6. With the raised price, then the attacker contract swapped SDUMP back to WBNB. Because the price of SDUMP was higher than that in Step 2, the attacker contract received more WBNB than it paid in Step 2.

7. The attacker contract repaid the flash loan and sent the profit to the attacker.

Contracts Vulnerability Analysis

The Space Dumpling contract's anti-whale mechanism is the primary vulnerability. The anti-whale fee is not deducted from the transferred amount.

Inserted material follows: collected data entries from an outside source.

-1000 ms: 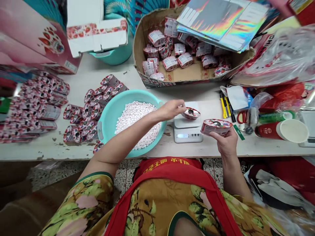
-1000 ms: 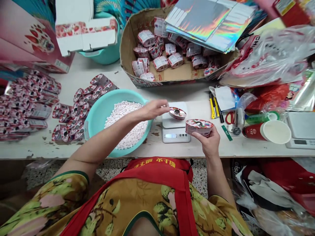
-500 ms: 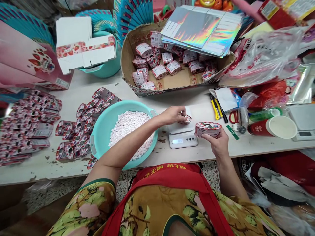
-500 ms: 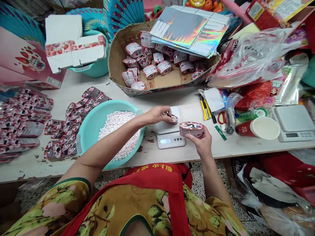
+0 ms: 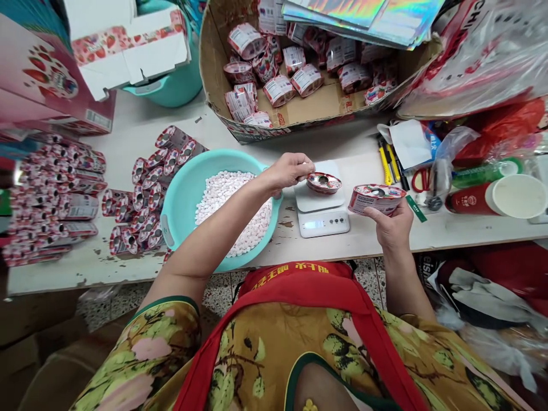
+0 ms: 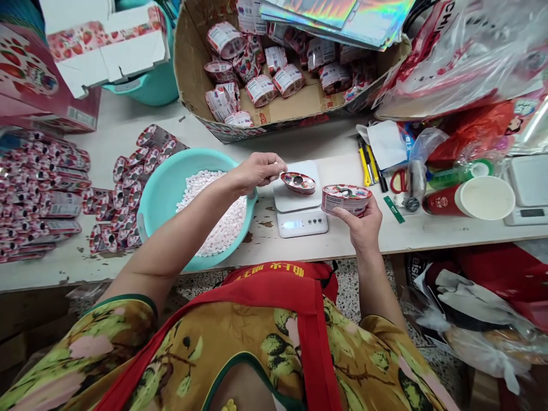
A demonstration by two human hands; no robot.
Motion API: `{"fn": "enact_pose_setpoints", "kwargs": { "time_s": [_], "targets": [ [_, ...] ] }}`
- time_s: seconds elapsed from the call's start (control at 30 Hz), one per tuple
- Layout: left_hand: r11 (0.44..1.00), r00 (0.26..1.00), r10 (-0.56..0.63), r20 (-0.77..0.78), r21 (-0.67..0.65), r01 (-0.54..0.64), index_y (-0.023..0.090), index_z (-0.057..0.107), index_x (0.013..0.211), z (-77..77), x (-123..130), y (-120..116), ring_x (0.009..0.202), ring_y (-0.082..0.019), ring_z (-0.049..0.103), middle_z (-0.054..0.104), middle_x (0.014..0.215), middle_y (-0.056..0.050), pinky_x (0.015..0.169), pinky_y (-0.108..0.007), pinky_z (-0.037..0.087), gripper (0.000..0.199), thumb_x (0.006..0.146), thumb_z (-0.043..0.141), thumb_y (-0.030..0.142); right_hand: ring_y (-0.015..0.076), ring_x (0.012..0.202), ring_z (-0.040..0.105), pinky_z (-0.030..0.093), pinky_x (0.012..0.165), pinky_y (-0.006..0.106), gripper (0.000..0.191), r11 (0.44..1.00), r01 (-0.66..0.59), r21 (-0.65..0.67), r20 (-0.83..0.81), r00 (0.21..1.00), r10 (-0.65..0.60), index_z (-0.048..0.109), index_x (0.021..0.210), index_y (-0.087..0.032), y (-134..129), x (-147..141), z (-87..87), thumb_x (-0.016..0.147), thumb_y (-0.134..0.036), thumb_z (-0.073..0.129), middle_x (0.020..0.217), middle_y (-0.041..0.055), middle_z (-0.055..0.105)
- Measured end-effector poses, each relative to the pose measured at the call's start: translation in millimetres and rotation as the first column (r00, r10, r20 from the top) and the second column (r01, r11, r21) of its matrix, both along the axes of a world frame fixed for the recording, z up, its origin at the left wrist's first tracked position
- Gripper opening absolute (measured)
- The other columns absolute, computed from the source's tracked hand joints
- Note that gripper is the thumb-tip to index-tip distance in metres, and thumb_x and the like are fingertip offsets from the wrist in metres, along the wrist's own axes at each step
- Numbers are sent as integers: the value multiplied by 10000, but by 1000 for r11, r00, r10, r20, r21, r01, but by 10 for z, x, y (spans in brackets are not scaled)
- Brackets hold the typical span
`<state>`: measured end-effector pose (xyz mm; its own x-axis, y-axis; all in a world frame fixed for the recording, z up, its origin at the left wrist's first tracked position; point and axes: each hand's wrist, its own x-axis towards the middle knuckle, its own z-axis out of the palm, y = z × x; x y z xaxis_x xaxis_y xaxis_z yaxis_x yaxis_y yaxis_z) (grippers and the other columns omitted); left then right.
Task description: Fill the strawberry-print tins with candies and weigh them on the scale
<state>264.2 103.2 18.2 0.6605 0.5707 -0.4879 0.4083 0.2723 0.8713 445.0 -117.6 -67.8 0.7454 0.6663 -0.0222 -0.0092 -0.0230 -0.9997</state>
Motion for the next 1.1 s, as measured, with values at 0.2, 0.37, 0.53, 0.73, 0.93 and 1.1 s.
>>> {"fn": "enact_pose_setpoints", "kwargs": {
  "time_s": [0.2, 0.37, 0.53, 0.73, 0.93, 1.1],
  "targets": [
    [943, 972, -236, -26, 238, 235, 122, 620, 774, -23, 78, -54, 611, -85, 436, 577, 695, 3, 607, -217, 321, 61, 831, 627, 143, 205, 892, 695, 592, 886, 366, 642, 1000, 15, -11, -16, 1000, -15, 654, 1074, -186, -32, 1, -15, 540, -381, 951, 1003, 51, 728],
    [803, 913, -342, -224, 435, 407, 137, 666, 803, -84, 184, -62, 752, -157, 554, 661, 799, -28, 681, -254, 362, 97, 836, 613, 210, 192, 904, 691, 576, 880, 329, 616, 1000, 0, -27, -37, 999, -1, 660, 1076, -183, -45, -17, -13, 554, -345, 946, 1006, 42, 730],
    [746, 898, -335, -285, 502, 437, 148, 703, 876, -142, 210, -61, 773, -184, 589, 694, 835, -41, 680, -268, 373, 173, 879, 585, 274, 188, 908, 691, 574, 865, 319, 623, 999, -12, -52, -52, 999, 9, 654, 1080, -182, -53, -32, 6, 555, -350, 943, 1010, 47, 731],
    [606, 844, -342, -412, 590, 533, 170, 748, 1013, -158, 182, -83, 857, -227, 645, 744, 967, -75, 673, -294, 366, 222, 935, 571, 279, 183, 876, 695, 590, 857, 343, 649, 998, 34, -43, -96, 995, -38, 623, 1053, -181, -28, -4, -37, 517, -343, 951, 1023, 65, 731],
    [339, 759, -392, -519, 686, 644, 188, 748, 944, -179, 185, -285, 928, -254, 681, 753, 1075, -123, 627, -354, 321, 227, 1004, 567, 311, 201, 890, 697, 578, 942, 428, 641, 998, 46, -30, -131, 990, -50, 643, 1018, -174, 97, -21, -57, 476, -306, 960, 1004, 42, 714],
    [570, 919, -134, -370, 730, 377, 207, 741, 1016, 117, -31, 41, 852, -236, 657, 750, 1041, -116, 630, -357, 302, 157, 974, 622, 301, 233, 846, 681, 591, 897, 464, 683, 996, 34, -87, 7, 999, -34, 664, 979, -173, 396, -33, -86, 412, -383, 981, 927, 27, 686]
  ]
}}
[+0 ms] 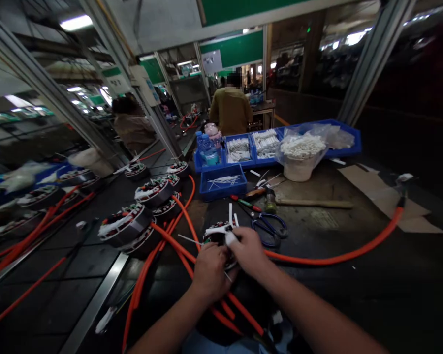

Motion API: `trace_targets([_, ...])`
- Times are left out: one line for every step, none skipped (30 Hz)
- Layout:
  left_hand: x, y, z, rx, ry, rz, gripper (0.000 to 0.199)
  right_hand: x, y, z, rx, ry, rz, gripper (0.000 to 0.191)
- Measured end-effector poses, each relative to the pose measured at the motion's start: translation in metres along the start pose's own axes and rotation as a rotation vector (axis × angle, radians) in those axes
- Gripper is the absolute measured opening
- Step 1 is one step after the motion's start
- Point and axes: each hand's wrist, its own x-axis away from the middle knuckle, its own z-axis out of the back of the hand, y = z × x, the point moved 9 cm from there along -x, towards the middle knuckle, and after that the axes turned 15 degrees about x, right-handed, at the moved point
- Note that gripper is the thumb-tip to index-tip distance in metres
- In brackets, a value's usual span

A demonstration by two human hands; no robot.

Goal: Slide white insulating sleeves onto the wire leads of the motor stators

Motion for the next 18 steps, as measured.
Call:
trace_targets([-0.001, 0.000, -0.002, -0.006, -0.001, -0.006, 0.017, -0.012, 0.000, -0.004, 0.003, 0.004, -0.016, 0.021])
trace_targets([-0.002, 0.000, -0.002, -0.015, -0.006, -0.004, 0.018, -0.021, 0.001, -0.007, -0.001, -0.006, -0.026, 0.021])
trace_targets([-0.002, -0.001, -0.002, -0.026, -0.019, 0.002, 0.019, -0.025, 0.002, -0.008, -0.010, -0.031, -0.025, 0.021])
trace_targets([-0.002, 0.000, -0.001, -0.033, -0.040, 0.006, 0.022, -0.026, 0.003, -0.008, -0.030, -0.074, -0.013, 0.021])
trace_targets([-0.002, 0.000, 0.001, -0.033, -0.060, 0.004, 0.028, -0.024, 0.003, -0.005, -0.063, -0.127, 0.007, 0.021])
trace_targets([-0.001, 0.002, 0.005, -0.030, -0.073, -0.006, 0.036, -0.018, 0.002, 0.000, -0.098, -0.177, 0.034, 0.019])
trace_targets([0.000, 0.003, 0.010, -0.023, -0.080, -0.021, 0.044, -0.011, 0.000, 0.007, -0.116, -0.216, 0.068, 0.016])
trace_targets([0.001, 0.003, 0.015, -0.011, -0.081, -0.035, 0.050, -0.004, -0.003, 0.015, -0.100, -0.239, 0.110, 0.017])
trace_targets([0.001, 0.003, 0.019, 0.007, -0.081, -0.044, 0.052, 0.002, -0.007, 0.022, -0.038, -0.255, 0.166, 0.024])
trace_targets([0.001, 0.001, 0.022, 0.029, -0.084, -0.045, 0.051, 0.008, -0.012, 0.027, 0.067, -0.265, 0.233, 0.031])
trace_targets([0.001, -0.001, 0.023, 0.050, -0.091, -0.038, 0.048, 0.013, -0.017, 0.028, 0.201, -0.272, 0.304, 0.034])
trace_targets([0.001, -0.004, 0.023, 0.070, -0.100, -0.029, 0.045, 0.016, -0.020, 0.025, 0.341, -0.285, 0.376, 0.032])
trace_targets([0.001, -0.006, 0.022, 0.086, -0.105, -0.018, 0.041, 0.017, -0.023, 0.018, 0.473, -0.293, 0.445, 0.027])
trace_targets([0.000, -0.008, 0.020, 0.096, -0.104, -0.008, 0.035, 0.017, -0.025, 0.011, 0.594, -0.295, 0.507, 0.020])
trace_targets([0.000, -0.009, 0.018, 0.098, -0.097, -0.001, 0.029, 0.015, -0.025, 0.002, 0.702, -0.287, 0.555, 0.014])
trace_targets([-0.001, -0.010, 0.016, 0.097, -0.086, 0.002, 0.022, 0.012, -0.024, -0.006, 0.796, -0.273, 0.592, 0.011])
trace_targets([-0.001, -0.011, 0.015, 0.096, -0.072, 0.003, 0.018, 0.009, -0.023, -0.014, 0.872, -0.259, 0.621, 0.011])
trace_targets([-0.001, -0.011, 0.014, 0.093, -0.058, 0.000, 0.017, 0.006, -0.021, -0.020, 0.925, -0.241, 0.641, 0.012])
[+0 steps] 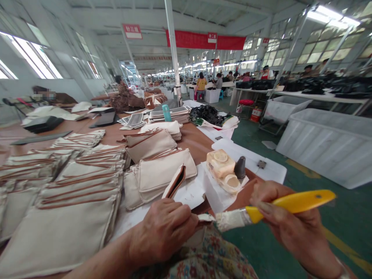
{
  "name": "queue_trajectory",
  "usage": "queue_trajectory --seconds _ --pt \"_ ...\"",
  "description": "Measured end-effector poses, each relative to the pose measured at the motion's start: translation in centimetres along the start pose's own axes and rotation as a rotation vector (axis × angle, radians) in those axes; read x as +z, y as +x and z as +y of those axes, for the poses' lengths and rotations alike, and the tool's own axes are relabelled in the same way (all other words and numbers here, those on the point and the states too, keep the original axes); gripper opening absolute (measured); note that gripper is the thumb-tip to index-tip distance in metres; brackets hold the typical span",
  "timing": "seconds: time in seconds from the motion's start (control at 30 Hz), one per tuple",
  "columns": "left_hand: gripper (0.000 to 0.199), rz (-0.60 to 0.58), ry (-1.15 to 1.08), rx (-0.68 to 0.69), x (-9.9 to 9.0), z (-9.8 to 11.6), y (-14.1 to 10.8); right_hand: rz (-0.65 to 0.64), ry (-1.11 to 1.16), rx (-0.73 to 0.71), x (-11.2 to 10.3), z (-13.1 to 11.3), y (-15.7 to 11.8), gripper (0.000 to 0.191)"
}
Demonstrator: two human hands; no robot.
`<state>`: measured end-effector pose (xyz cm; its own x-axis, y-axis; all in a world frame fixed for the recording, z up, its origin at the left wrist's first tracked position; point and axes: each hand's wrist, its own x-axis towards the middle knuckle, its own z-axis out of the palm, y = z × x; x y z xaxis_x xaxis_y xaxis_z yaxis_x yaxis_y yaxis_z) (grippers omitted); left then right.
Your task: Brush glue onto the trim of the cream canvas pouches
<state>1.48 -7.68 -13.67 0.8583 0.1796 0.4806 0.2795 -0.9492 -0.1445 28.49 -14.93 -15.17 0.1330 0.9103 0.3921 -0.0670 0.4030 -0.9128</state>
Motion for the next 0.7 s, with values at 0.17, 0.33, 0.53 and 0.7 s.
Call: queue_trajectory --seconds 0.17,0.33,0.53,0.7 --pt "0.019 0.008 0.016 0.001 -0.6 0.1 0.1 -0.028 0.08 0.037 1.1 0.7 0.0 0.015" --pt "0.026 -0.006 0.016 -0.019 -1.2 0.2 -0.1 -0.067 -0.003 0.049 0.7 1.6 -0.6 0.017" --pt "0.028 0.014 0.064 0.013 -0.2 -0.3 -0.5 -0.131 -0.072 0.056 1.4 1.5 -0.6 0.02" --pt "0.034 0.138 -0.005 -0.074 -0.3 -2.9 2.1 0.195 -0.132 -0.058 -1.4 0.6 -0.5 0.022"
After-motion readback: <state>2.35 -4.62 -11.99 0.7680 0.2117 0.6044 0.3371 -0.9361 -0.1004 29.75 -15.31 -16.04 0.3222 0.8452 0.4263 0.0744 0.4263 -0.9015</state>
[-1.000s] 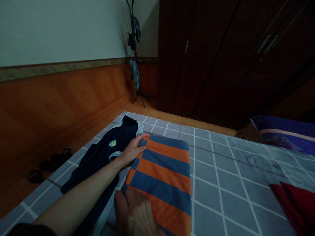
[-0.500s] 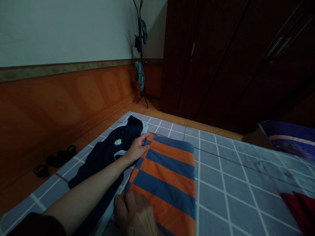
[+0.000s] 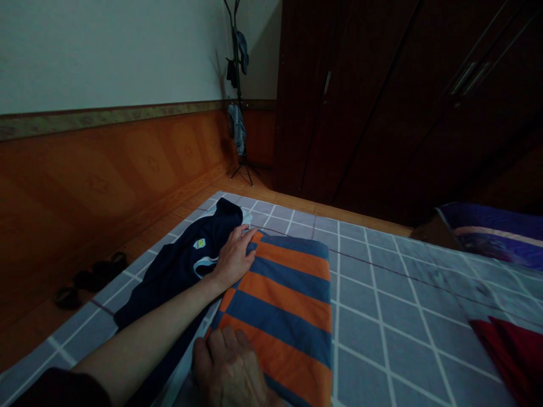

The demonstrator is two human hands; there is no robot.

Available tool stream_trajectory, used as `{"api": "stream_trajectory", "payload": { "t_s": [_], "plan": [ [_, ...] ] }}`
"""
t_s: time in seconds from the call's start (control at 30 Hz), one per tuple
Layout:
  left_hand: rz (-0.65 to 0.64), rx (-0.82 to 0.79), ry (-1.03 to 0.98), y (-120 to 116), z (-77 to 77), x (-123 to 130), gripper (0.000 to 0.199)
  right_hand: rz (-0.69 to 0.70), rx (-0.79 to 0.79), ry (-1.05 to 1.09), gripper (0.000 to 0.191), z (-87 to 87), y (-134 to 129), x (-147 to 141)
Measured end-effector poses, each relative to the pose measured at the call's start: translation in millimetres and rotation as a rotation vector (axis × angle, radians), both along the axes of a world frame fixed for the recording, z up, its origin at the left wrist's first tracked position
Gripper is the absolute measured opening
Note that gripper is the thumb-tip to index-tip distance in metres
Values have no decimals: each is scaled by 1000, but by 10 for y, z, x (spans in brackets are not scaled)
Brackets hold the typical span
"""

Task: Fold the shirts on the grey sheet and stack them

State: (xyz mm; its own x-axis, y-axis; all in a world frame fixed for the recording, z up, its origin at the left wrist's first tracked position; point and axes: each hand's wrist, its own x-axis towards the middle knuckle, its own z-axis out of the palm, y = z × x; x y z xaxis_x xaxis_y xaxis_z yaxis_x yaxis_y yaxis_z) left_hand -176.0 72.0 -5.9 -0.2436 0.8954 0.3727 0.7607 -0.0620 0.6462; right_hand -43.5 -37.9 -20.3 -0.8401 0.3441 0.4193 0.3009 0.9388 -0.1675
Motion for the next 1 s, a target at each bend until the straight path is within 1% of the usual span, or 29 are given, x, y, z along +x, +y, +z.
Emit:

This mechanism could be used to drain funds from the UniswapV2Pair contract by the transfer-skim process.

Conclusion

The Space Dumpling flash loan attack represents just one of many attacks abusing the same vulnerability, many confirmed to have the same attacker and others such as Hackerdao where the attack pattern lines up perfectly. Small projects such as Space Dumpling trying to keep their feet on the ground are at constant odds with malicious actors. With contract auditing these potential vulnerabilities and pitfalls can be dissolved before crushing project momentum. In the case of Space Dumpling, the Dumpling Swap project appears to have been abandoned with all social channels down or wiped and the only paper trail left being the Medium page which was left untouched since May 18, 2021. It is tough to call where the project would have landed in the event that it was never exploited however it is evident that the exploit did factor in its growth halting days afterward.